● Work order
For this exercise, restate word for word only the lines from the first line of the data to the line containing "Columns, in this".

++++++++++

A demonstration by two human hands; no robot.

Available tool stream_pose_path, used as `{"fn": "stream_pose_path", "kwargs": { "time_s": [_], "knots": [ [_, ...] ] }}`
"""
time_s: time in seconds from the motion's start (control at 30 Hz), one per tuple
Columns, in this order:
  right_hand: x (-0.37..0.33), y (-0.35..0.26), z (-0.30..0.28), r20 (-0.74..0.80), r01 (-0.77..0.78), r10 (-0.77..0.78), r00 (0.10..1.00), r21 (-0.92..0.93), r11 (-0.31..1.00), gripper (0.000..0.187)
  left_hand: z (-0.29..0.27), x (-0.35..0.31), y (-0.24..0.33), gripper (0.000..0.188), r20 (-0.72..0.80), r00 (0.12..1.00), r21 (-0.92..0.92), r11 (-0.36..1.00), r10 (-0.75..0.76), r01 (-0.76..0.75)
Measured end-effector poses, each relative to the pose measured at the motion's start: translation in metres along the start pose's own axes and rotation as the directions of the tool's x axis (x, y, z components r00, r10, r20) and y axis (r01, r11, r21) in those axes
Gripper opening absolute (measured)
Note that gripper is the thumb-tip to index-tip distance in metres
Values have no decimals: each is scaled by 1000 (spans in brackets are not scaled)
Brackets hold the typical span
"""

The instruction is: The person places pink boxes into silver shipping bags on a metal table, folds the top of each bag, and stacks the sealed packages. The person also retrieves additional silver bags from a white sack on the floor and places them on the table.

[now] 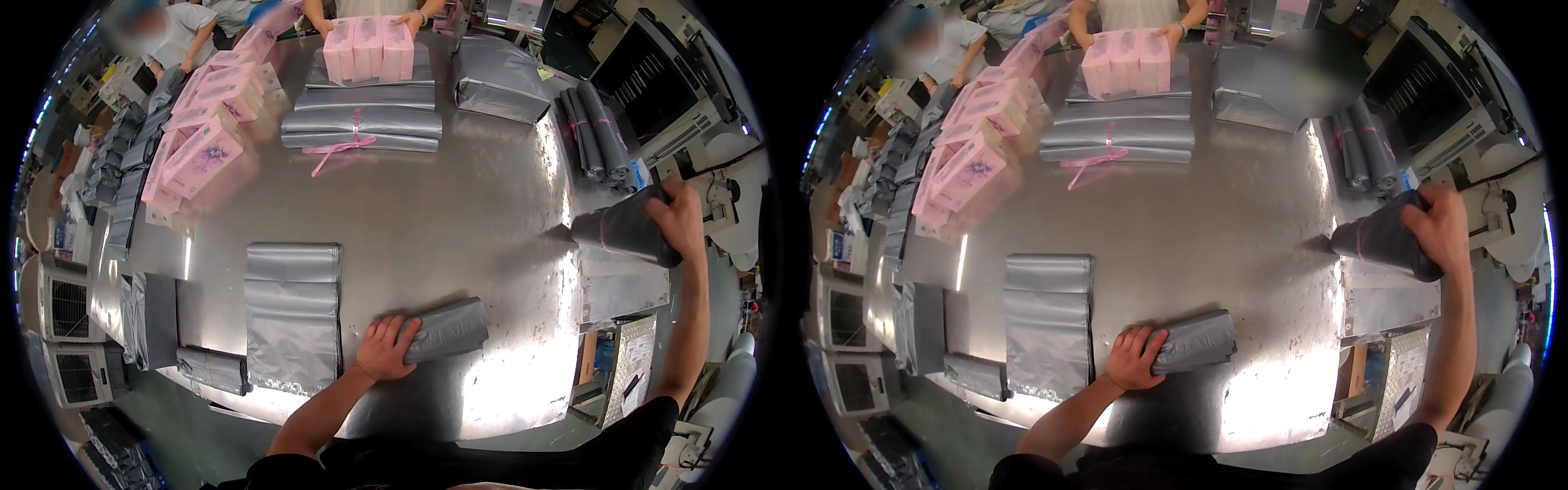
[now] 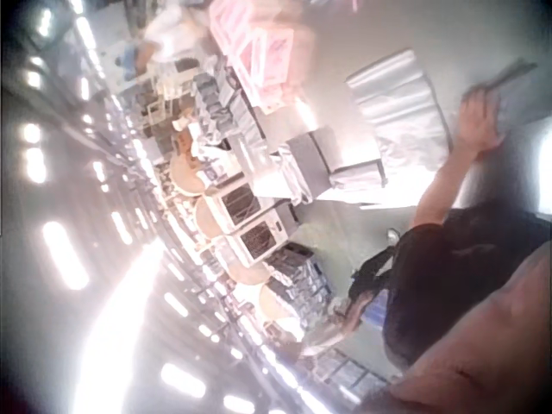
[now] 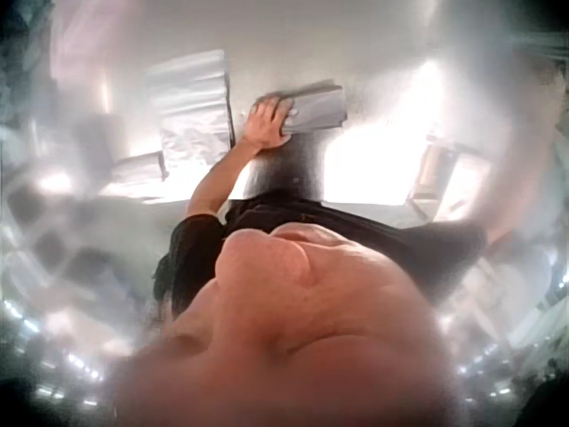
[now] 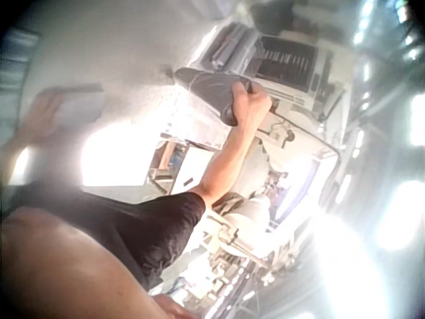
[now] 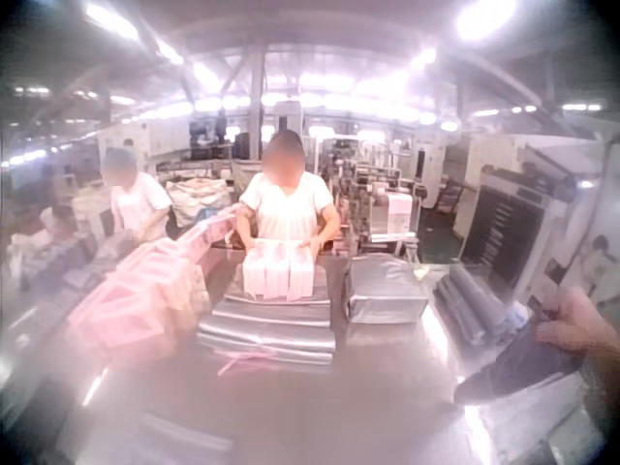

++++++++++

● The completed task
A demonstration by two human hands; no robot.

Available tool stream_pose_path, used as `{"fn": "stream_pose_path", "kwargs": { "time_s": [_], "knots": [ [_, ...] ] }}`
"""
time_s: time in seconds from the motion's start (control at 30 Hz), one per tuple
Columns, in this order:

That completes the response to the exercise.